Aprendí a decir adiós muy pronto,
quizás demasiado.
A dejar ir a personas que realmente me importaban,
a ir alejándome.
Todo tiene un final,
pero casi siempre puedes decidir cómo será.
Quiero pasar por esta vida dejando huella,
pero intento no dejar cadáveres a mi paso.
Ese hilo de plata que os une y crees irrompible un día cede
y las tijeras que lo presionan lo cortan y deja de brillar.
Por un instante todo pierde el color y la intensidad.

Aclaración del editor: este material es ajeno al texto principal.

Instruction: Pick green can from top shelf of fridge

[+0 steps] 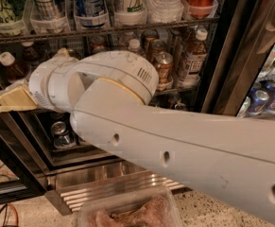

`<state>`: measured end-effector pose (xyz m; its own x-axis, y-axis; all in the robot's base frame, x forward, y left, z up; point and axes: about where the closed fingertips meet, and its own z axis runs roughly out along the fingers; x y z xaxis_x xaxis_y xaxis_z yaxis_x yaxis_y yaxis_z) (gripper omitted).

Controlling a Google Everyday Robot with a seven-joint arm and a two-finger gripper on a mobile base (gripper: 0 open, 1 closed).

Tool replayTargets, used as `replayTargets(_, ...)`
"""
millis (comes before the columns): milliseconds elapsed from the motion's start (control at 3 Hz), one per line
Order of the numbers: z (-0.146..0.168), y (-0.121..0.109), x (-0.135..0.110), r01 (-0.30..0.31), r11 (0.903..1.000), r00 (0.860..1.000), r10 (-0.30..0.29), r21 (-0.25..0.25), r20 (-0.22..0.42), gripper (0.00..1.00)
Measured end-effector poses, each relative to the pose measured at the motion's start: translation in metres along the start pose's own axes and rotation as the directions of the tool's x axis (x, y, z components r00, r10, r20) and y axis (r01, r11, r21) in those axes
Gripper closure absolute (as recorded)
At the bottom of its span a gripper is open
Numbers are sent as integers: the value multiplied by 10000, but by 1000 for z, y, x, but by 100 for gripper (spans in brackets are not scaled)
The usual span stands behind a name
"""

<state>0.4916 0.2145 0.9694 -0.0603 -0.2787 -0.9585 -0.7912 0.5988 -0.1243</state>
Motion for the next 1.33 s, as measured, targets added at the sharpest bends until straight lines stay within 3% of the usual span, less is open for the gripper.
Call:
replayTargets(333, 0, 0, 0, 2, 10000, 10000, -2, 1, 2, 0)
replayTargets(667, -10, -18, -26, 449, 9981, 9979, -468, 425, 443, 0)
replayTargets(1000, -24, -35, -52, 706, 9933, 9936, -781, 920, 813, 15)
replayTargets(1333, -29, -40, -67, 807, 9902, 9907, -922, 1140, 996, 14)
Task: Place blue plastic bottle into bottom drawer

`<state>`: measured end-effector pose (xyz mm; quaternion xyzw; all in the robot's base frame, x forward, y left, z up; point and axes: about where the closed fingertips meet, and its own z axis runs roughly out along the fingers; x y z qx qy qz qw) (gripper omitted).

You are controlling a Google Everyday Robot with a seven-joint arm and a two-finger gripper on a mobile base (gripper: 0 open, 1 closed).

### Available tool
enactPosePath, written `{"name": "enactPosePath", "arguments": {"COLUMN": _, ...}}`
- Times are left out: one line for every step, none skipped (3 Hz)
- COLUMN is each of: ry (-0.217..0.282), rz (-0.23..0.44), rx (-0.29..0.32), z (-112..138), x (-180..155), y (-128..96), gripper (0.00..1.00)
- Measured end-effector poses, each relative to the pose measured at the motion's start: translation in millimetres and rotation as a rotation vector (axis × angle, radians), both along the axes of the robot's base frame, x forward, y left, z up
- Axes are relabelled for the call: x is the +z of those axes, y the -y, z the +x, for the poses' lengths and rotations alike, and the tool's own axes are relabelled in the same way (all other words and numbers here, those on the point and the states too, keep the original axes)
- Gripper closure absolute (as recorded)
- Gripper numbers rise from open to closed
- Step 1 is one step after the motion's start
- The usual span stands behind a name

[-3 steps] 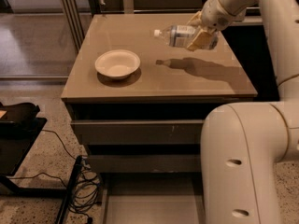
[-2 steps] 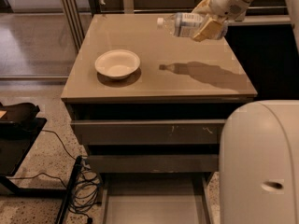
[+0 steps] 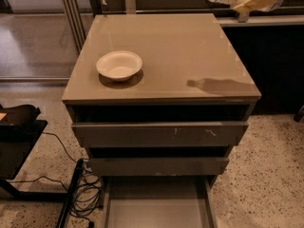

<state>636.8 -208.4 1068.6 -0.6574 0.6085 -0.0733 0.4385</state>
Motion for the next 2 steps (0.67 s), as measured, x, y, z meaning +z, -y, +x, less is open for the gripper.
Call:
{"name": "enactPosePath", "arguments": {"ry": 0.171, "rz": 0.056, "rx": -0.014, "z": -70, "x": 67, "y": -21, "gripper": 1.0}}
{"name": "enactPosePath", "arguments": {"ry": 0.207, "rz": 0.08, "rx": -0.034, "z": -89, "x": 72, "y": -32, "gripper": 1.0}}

Pero eso dura un instante.
Y si lo pienso en frío
tengo la ventaja de haber aprendido a despedirme.
Aunque no me guste. Aunque duela.
Dejar ir.
No fue demasiado pronto, porque ya lo he madurado.
Darle a alguien, el que sabes que será el último abrazo.
Ese nudo en la garganta pasa.
Y luego sólo queda lo bueno que has vivido.
Las risas, confidencias, los miedos compartidos.
Sientes que el peso,
que tiraba de tu interior hacia el suelo,
cae y vuelves a flotar.
Nuevas sonrisas, nuevos ojos, nuevos abrazos, nuevas conversaciones.
Refresh.
Y volver a comenzar, y volver a darlo todo. Porque nunca ha sido en vano.